Пощалыгин хмыкнул, подмигнул:
- Что за нежности, Сергуня?
- Какие нежности…
- Я ж не слепой: ты обрадовался… ровно Наташу узрел!
- Я тебя уже просил: не болтай о ней!
- Чего ты, Сергуня, такой смурной заделался?
- Не трогай ее, понял? А Курицыну я рад, это верно. "Верно: рад. Рад, что товарищ здоров, что опять вижу человека, к которому я привык. Я быстро привыкаю, привязываюсь к людям. Как мне было не по себе, когда Караханов объявил во взводной землянке: "Пришел прощаться". "Прощаться? - спросил я. - Уезжаете?" - "Не уезжаю, а ухожу. Замполитов в ротах упразднили, буду парторгом батальона". И я обрадовался: "Значит, не перестанем с вами видеться?" - "Еще как не перестанем! Отличишься в наступлении - в партию буду оформлять!" Он засмеялся, и я засмеялся. Вспомнив его присловье, я сказал: "Очень отлично!"
Но не всегда очень отлично, когда привыкаешь, привязываешься к человеку, не всегда. Правда, если можно привыкнуть, то можно и отвыкнуть. Отвыкнуть - и все. Покуда эта привязанность не переросла в нечто более значительное. А на войне не до любовей. Не до сердечных, так сказать, мук. Война - это мужчины, на войне не до женщин, надо воевать.
11
Наймушин проснулся перед рассветом. Оконце в потолке еще не посерело, звезды на черном небе не померкли. Он поворочался на койке, натянул на голову одеяло, но сон больше не брал. Наймушин нашарил на табурете пачку папирос, вытащил одну, размял кончиками пальцев, щелкнул трофейной зажигалкой - из зева Мефистофеля полыхнул огненный язычок, - затянулся.
Курево обычно успокаивало. Но он жевал третий мундштук подряд, а на сердце было то же, с чем пробудился: смутно и тревожно. Словно что-то должно случиться, тяжкое, непоправимое.
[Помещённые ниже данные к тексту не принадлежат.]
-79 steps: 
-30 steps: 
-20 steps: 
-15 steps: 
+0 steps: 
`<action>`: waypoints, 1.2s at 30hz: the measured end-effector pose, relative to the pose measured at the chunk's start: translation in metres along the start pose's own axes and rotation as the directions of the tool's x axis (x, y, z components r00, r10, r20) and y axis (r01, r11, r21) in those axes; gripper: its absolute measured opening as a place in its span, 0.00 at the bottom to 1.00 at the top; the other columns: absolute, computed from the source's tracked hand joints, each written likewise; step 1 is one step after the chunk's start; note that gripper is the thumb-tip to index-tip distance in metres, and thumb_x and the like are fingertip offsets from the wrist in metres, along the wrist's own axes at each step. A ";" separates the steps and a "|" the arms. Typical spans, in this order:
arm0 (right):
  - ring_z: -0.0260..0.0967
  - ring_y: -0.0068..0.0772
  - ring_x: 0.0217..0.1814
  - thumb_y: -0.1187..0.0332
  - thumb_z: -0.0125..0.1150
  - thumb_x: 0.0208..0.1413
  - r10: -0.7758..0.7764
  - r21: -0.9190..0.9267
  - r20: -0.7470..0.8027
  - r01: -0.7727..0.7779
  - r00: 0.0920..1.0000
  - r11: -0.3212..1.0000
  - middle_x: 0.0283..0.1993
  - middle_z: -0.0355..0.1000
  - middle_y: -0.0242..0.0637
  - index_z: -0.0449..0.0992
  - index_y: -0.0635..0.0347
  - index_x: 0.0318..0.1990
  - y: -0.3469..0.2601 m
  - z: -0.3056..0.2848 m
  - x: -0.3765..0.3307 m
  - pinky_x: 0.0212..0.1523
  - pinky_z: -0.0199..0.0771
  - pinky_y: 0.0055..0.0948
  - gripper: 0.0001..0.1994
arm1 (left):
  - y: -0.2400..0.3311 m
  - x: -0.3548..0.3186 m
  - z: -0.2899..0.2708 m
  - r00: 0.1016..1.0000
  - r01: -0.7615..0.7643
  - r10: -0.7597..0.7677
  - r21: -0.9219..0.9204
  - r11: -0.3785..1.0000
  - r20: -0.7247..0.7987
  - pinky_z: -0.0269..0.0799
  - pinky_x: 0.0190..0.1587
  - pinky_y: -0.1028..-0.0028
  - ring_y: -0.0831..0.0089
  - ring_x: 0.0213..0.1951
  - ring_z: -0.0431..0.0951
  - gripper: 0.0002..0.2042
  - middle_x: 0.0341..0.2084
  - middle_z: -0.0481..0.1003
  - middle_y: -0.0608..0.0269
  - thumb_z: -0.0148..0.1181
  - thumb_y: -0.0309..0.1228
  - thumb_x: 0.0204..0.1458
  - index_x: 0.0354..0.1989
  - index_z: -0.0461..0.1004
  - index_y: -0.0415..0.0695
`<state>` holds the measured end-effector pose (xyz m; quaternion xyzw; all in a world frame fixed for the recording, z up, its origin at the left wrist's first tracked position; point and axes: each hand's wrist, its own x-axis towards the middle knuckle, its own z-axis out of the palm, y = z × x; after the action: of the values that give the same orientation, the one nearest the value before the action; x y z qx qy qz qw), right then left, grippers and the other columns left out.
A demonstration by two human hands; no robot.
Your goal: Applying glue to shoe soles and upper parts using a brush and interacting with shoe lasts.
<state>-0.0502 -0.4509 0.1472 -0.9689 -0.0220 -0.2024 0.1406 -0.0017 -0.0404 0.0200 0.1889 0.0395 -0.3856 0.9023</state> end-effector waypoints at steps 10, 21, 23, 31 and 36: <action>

С чего бы это?
И все время, пока он чиркал мефистофелевой головой, и пока ворочался, и пока глотал и выпускал колечками дым, и пока глядел в оконце на потолке, он томился тягостным ожиданием, недобрыми предчувствиями.
Чтобы сбить эту тягостность, подавить предчувствия, Наймушин заставил себя думать о том, что нужно поднять бдительность траншейной службы в батальоне, ротных подстегнуть, что зреет наступление и надо научить людей не бояться немецких танков. А как научишь? Только в бою, на настоящих танках.
Было очень тихо, Лишь в смежной землянке свиристел Папашенко да зудели комары. Наверное, их тут сотни. А то было металлическое, бездушное зудение самолетных моторов. Когда самолеты сотнями перелетали нашу границу? Двадцать второго июня. Два года назад? Ровно два года назад!